笙子さんに出会うまでは…ほんとひとりだったから…。 」

 史朗は高校を間もなく卒業するという時に両親を事故で亡くして、笙子の会社でアルバイトをしながら大学まで行った。

 その時にはまだ、笙子ともそんな関係ではなく、史朗の将来性を見込んだ笙子が史朗の生活を援助し、修が奨学金を提供したに過ぎない。

 史朗はその恩を決して忘れておらず、卒業してからも笙子の会社で一生懸命働き、会社を拡大するのに貢献したのである。

 修は史朗の誠実な人柄を信用しているし、笙子への忠誠心も疑いなく、修を慕ってくれる心根が本心可愛くもある。

 食事が済むとコーヒーを入れている修の横で、史朗はてきぱきと片づけを済ませていった。
 時々このキッチンで笙子の手伝いをしている史朗は、修より何処に何が入っているかなどを良く心得ている。

 「後は僕がやるからいいよ。 ありがとう。 」

コーヒーを居間のテーブルに運びながら修は声をかけた。

 史朗は大方すべてを片付け終えて修の待つ居間のテーブルの方へやって来た。
他愛のない話をしながら子どものように屈託なく笑って時を過ごした。

 修はふと今の自分を少年だった唐島に重ね合わせた。目の前の史朗はあの頃の修自身なのか…。疑うこともしないで、楽しそうに笑っている…。

 「史朗ちゃん。 君が僕を好きだと言ってくれたから訊くのだけれど…。
もしもいま、僕が腕尽くでレイプしたら君は僕を許せるかい? 」

 史朗は驚いて目を見張った。修は冗談を言っているわけではなく、真面目に問うているのだと分かった。

 「腕尽くで…ですか。 絶対…嫌ですね。 それは許せません。
どんなに好きな相手でも…強制されるのは嫌です。 

 僕の中に相手を受け入れるだけの心の準備ができていなければ…気持ちの高揚がなければ…それは悲しいだけです。
その場の雰囲気もあるとは思うのですが…。 」

 史朗は慎重に答えた。
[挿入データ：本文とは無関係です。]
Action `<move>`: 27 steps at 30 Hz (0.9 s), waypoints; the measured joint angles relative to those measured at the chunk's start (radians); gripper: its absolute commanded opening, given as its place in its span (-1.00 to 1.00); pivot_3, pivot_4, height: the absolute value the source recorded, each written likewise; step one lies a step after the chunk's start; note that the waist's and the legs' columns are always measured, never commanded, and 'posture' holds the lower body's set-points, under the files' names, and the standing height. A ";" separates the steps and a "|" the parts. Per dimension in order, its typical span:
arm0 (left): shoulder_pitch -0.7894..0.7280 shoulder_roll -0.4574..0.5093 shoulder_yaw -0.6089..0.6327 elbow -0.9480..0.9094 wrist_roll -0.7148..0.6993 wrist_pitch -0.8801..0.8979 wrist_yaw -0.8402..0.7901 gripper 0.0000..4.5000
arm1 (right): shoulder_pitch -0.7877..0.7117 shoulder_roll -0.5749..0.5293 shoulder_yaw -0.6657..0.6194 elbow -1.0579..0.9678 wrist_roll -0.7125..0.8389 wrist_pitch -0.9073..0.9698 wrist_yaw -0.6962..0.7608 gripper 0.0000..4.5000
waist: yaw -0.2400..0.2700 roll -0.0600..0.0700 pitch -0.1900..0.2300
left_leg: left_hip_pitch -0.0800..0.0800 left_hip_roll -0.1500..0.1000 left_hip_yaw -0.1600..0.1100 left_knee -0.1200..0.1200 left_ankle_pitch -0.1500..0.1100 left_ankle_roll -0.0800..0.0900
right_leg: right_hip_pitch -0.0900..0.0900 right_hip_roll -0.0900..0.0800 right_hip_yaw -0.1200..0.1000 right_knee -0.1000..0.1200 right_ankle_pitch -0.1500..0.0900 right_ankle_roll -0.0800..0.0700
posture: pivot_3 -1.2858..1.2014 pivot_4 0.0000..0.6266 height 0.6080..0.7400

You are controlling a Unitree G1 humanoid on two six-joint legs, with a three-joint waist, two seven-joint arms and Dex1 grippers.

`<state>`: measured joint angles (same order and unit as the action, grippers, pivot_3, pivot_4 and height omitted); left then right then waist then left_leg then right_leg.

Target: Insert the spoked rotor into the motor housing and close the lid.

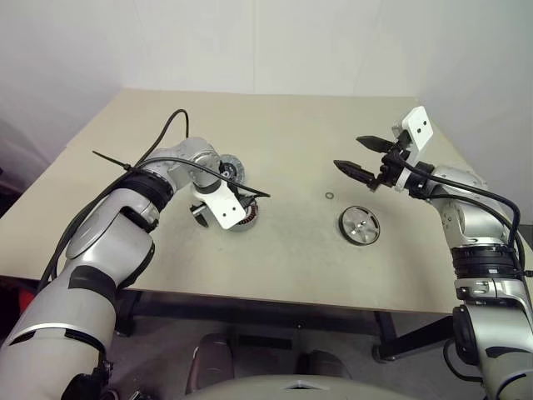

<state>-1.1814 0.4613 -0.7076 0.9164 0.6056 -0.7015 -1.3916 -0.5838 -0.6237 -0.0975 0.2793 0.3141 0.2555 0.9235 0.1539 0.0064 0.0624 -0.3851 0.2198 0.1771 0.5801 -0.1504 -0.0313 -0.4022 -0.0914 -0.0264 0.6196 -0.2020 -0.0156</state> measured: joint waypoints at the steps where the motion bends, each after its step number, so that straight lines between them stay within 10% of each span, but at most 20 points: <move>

修は納得したように頷いた。

 「そうだよね。 僕がおかしいわけじゃないんだ。 やっぱり嫌だよね。
男だって女だって誰かに強制されるのは…。 」

修は呟くように言った。

 「修さん。 何かあったんですか?  」

史朗は心配そうに訊ねた。修は笑顔で首を横に振った。

 「なんでもないよ。 ごめんね。 史朗ちゃん。 変な事を訊いて。 
史朗ちゃんをレイプしようなんて全然思ってないからご安心を。 」
 
 修はいつものようにおどけていったが、史朗はどこか不自然なものを感じた。
修はそれきりその話はしなかった。史朗も何となくそれには触れない方がいいような気がして何も訊かなかった。

 夜が更けて史朗が帰っていくまで、ふたりはなんと言うこともない話に興じ、意味のないことが可笑しくて仕方がない無邪気な子どものように笑って過ごした。